Kapolres Seluma AKBP Bonar Ricardo RP Pakpahan, S.I.K., M.I.K., membenarkan penangkapan tersebut. Kasatresnarkoba Iptu Henky N merinci barang bukti yang berhasil disita.
Baca Juga: Tiga Pengedar Sabu dan Ekstasi Jaringan Pekanbaru-Jakarta Berhasil Ditangkap
“Berdasarkan informasi masyarakat, kami melakukan penyelidikan dan mengungkap tindak pidana pengedar sediaan farmasi tanpa izin edar di yang ada di wilayah Kecamatan Seluma. Tersangka laki-laki berinisial GT, warga Pasar Tais Kec. Seluma Kab. Seluma, diamankan bersama barang bukti obat/obatan Samcodin,” ujar Iptu Henky, Senin (29/9/2025) pagi.

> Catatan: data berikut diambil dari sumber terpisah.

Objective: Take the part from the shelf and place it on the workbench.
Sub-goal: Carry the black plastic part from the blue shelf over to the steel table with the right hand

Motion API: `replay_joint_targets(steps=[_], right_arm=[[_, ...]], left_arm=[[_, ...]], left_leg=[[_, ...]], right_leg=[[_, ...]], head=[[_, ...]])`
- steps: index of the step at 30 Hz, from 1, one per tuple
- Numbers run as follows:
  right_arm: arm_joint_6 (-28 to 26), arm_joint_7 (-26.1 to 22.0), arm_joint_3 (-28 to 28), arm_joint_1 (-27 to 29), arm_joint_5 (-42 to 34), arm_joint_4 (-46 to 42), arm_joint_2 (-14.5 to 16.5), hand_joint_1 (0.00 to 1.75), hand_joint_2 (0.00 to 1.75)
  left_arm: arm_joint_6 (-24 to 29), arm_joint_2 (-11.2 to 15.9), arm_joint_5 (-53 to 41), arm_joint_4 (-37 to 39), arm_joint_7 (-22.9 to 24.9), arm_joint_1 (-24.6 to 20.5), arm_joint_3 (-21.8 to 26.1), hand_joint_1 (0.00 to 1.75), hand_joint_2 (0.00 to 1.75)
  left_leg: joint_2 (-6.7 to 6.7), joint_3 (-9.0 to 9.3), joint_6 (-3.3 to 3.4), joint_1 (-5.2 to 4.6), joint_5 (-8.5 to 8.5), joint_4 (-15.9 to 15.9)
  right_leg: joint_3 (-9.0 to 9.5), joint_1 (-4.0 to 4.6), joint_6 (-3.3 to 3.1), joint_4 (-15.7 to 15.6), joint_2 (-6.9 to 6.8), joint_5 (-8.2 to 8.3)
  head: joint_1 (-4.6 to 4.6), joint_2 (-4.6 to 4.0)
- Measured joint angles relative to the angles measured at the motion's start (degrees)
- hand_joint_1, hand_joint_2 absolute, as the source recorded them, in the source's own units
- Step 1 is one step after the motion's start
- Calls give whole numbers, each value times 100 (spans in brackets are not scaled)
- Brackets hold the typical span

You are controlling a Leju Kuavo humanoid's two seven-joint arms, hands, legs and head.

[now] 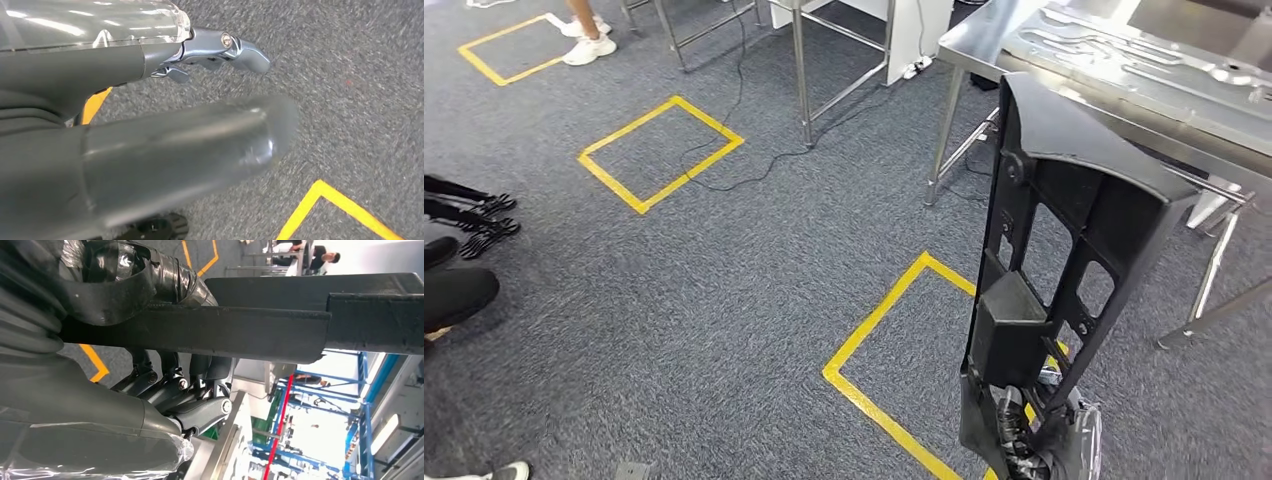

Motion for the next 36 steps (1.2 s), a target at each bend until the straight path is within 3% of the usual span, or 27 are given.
replay_joint_targets(steps=[1,2,3,5,7,8,9,11,13,15,16,18,20,21,22,23,24,25,27,29,31,32,33,35,36], right_arm=[[-8,14,2,8,12,-4,-3,175,175],[-13,27,2,11,24,-10,-5,175,175],[-17,44,2,6,35,-15,-8,175,175],[-28,73,4,-7,49,-19,-9,175,175],[-47,96,10,-13,58,-15,-11,175,175],[-61,104,15,-14,66,-12,-15,175,175],[-74,117,21,-16,73,-8,-22,175,175],[-93,149,38,-25,85,-3,-41,175,175],[-98,170,61,-40,89,-1,-55,175,175],[-101,174,75,-41,90,-1,-62,175,175],[-101,174,79,-37,91,-2,-66,175,175],[-103,177,95,-45,93,-4,-68,175,175],[-105,184,119,-60,95,-1,-68,175,175],[-108,189,127,-65,95,1,-68,175,175],[-110,191,133,-64,95,4,-68,175,175],[-114,193,137,-64,95,6,-68,175,175],[-116,196,140,-64,96,8,-68,175,175],[-119,199,145,-64,96,10,-68,175,175],[-138,210,153,-66,97,11,-69,175,175],[-168,228,162,-63,97,11,-74,175,175],[-192,255,169,-50,98,9,-87,175,175],[-198,267,171,-40,98,7,-97,175,175],[-204,274,173,-39,98,3,-109,175,175],[-209,281,176,-47,98,0,-132,175,175],[-209,283,178,-53,97,1,-142,175,175]], left_arm=[[0,-8,1,-1,-1,-10,6,0,0],[1,-15,1,-1,-1,-25,12,0,0],[2,-27,2,-1,-2,-36,17,0,0],[3,-35,3,-1,-1,-33,26,0,0],[1,-39,0,1,1,-8,29,0,0],[-4,-42,-2,1,2,-1,29,0,0],[-10,-47,-4,1,2,1,29,0,0],[-25,-55,-7,1,2,-3,30,0,0],[-36,-58,-8,1,2,-9,30,0,0],[-45,-64,-12,1,1,-25,29,0,0],[-49,-67,-14,1,-1,-36,29,0,0],[-54,-71,-22,1,-1,-55,29,0,0],[-61,-72,-28,1,-1,-43,28,0,0],[-64,-73,-28,2,1,-25,28,0,0],[-67,-74,-28,2,1,-7,28,0,0],[-68,-74,-28,3,1,6,28,0,0],[-69,-74,-28,3,1,10,29,0,0],[-70,-72,-28,3,1,9,29,0,0],[-75,-64,-32,4,1,9,29,0,0],[-81,-58,-39,5,5,13,28,0,0],[-90,-66,-46,5,8,6,26,0,0],[-94,-70,-48,5,8,3,25,0,0],[-98,-74,-49,5,8,2,23,0,0],[-101,-73,-51,5,10,16,25,0,0],[-101,-72,-51,5,13,28,26,0,0]], left_leg=[[74,23,25,13,26,-49],[148,46,52,28,57,-107],[233,69,81,43,84,-159],[401,91,115,29,90,-190],[585,98,119,22,65,-182],[671,107,108,23,48,-176],[743,122,90,27,29,-169],[861,163,30,20,-27,-140],[953,196,-42,-2,-84,-117],[1042,241,-110,-8,-117,-125],[1022,268,-145,2,-152,-111],[801,190,-198,24,-365,163],[533,-132,-209,32,-743,884],[483,-332,-209,32,-894,1279],[462,-483,-205,32,-940,1538],[455,-549,-196,32,-872,1599],[438,-505,-182,32,-680,1414],[378,-370,-163,33,-418,1035],[113,-93,-118,42,-99,314],[-34,4,-81,31,-81,73],[84,32,-22,28,-51,24],[155,53,19,37,-28,-14],[236,69,63,49,-5,-55],[401,82,123,40,7,-92],[490,80,141,27,1,-91]], right_leg=[[-7,4,35,-2,-25,0],[-31,22,66,49,-152,-41],[-103,31,93,202,-339,-148],[-399,5,141,819,-701,-494],[-669,-39,194,1357,-784,-672],[-667,-58,217,1357,-800,-603],[-542,-75,233,1126,-836,-440],[-127,-74,224,374,-1036,-117],[87,-41,155,-21,-1143,-23],[79,-21,73,-31,-1033,-39],[88,-29,37,-49,-979,-33],[113,-58,-41,-96,-874,-9],[113,-55,-88,-103,-769,-4],[110,-45,-100,-98,-702,-8],[111,-35,-107,-88,-625,-13],[115,-28,-110,-77,-546,-20],[121,-26,-107,-60,-462,-30],[128,-26,-98,-40,-382,-44],[120,-24,-55,8,-239,-72],[79,-38,16,25,-115,-66],[47,-61,99,4,-5,-40],[28,-58,133,33,-67,-63],[-34,-46,161,157,-213,-147],[-324,-32,203,749,-606,-481],[-521,-38,223,1140,-717,-657]], head=[[1,0],[2,0],[3,0],[4,0],[4,0],[4,0],[4,0],[3,0],[2,0],[2,0],[2,0],[2,0],[1,0],[1,0],[1,0],[1,0],[1,0],[1,0],[1,0],[1,0],[1,0],[2,0],[2,0],[4,0],[3,0]])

Petugas mengamankan barang bukti fantastis berupa 95 ikat obat tablet jenis Samcodin, yang terdiri dari 950 keping, dengan total mencapai 9.500 butir. Seluruh barang bukti tersebut disembunyikan dalam satu kantong plastik.
Tersangka GT kini telah ditahan untuk kepentingan proses penyidikan lebih lanjut. Ia dijerat dengan Pasal 435 Undang-Undang Republik Indonesia Nomor 17 Tahun 2023 tentang Kesehatan.
“Saat ini tersangka sudah ditahan untuk kepentingan proses penyidikan,” pungkas Iptu Henky. Berdasarkan undang-undang tersebut, tersangka diancam pidana penjara paling lama 12 tahun atau pidana denda paling banyak Rp 5 miliar. (*)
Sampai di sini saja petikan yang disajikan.